▶ Task item: Copy the lines below that contain "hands".

------ Data excerpts

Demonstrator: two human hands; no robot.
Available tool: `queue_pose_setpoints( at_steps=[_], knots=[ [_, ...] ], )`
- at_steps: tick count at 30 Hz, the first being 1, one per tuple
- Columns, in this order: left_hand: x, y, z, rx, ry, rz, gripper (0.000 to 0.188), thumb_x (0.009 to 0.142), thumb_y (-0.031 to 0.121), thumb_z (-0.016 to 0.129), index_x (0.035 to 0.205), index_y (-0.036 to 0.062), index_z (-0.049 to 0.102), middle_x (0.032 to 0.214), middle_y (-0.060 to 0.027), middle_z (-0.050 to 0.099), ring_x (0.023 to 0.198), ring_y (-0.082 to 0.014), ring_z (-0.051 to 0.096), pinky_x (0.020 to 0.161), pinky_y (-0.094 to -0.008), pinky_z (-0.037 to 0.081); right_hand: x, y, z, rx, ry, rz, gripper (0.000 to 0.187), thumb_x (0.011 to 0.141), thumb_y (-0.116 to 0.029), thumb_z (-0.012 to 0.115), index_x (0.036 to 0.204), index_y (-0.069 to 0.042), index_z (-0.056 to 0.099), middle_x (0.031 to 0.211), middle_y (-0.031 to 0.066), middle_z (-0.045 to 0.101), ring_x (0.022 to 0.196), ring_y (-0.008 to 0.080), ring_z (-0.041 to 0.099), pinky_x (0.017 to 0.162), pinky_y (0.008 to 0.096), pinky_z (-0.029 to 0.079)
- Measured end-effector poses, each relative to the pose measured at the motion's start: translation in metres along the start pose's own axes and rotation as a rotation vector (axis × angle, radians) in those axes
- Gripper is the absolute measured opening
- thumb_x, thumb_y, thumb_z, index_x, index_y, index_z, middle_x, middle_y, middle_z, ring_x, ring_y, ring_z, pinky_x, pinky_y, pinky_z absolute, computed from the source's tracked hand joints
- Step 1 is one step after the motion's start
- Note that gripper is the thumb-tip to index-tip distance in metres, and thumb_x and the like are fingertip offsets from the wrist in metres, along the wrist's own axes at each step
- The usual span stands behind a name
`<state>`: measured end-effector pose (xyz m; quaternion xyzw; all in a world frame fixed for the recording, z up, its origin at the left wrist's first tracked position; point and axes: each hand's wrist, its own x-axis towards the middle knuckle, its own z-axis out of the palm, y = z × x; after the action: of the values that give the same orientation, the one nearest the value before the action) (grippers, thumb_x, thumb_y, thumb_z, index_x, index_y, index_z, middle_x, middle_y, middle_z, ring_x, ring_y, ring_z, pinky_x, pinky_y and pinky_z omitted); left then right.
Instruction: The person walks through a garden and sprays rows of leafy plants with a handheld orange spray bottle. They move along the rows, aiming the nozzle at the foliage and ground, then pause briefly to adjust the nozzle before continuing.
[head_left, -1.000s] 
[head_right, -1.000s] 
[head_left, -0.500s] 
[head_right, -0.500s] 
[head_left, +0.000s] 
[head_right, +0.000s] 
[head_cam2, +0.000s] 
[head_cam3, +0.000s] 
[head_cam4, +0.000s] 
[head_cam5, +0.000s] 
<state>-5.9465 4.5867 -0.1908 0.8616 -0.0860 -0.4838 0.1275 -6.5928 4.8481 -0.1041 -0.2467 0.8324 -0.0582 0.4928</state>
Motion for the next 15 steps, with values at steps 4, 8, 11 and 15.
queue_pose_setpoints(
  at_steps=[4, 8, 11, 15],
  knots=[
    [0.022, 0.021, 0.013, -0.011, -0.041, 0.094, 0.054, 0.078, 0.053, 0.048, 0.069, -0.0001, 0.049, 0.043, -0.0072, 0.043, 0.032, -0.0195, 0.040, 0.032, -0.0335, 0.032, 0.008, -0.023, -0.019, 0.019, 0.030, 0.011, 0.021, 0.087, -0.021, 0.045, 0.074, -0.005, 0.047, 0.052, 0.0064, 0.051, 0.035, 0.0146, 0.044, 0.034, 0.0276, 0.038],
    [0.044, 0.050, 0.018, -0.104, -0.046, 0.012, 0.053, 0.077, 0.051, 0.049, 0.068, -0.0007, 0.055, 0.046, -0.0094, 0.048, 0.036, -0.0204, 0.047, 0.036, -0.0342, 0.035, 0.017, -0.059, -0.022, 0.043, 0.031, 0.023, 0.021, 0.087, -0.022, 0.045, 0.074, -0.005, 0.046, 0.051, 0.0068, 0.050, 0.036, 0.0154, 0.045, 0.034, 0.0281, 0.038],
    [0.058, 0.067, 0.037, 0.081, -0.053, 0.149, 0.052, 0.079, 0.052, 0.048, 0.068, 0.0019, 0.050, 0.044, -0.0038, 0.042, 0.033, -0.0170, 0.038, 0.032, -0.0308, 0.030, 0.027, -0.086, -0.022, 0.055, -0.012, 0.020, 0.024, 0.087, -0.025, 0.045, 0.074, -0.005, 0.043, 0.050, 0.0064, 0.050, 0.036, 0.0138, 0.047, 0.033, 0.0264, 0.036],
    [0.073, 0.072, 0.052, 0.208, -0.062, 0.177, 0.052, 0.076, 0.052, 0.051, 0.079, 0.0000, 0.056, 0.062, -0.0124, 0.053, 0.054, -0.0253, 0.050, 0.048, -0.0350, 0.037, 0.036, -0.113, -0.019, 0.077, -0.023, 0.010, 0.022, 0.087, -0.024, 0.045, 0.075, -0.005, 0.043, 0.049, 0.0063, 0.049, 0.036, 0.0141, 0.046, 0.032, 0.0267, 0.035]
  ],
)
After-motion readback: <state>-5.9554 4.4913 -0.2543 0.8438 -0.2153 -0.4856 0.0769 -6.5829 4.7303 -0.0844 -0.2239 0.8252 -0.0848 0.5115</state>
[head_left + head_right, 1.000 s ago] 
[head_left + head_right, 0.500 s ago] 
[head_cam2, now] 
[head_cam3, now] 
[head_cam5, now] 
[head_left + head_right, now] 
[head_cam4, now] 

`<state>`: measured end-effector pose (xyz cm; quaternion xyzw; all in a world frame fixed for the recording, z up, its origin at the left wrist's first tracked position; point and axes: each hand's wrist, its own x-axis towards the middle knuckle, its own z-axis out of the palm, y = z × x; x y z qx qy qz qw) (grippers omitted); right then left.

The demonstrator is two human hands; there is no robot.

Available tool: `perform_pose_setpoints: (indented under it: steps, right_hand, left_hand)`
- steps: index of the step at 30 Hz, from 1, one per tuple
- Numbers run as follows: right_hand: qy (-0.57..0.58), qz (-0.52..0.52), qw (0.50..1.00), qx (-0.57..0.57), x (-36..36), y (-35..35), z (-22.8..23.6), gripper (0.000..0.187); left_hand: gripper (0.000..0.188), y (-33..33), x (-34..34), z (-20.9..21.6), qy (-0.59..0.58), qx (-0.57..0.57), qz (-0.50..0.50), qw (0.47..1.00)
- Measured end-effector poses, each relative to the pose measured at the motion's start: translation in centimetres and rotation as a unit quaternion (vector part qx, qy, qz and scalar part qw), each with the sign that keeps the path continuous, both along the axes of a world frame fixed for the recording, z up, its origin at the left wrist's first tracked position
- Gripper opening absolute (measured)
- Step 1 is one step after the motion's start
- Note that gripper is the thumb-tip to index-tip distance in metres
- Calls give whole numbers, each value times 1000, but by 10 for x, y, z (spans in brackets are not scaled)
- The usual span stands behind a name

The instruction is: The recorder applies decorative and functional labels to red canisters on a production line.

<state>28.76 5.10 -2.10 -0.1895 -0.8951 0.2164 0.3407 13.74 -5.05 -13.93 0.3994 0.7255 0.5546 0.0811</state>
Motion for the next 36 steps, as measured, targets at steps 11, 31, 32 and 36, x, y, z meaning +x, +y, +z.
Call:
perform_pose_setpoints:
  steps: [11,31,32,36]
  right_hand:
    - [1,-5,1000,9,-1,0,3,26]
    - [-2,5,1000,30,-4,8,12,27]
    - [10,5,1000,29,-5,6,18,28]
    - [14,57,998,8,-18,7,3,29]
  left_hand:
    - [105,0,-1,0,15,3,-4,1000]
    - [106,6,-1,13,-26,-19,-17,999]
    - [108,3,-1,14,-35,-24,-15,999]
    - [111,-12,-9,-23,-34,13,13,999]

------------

▶ Finished task:
Demonstrator: two human hands; no robot.
The demonstrator is two human hands; there is no robot.

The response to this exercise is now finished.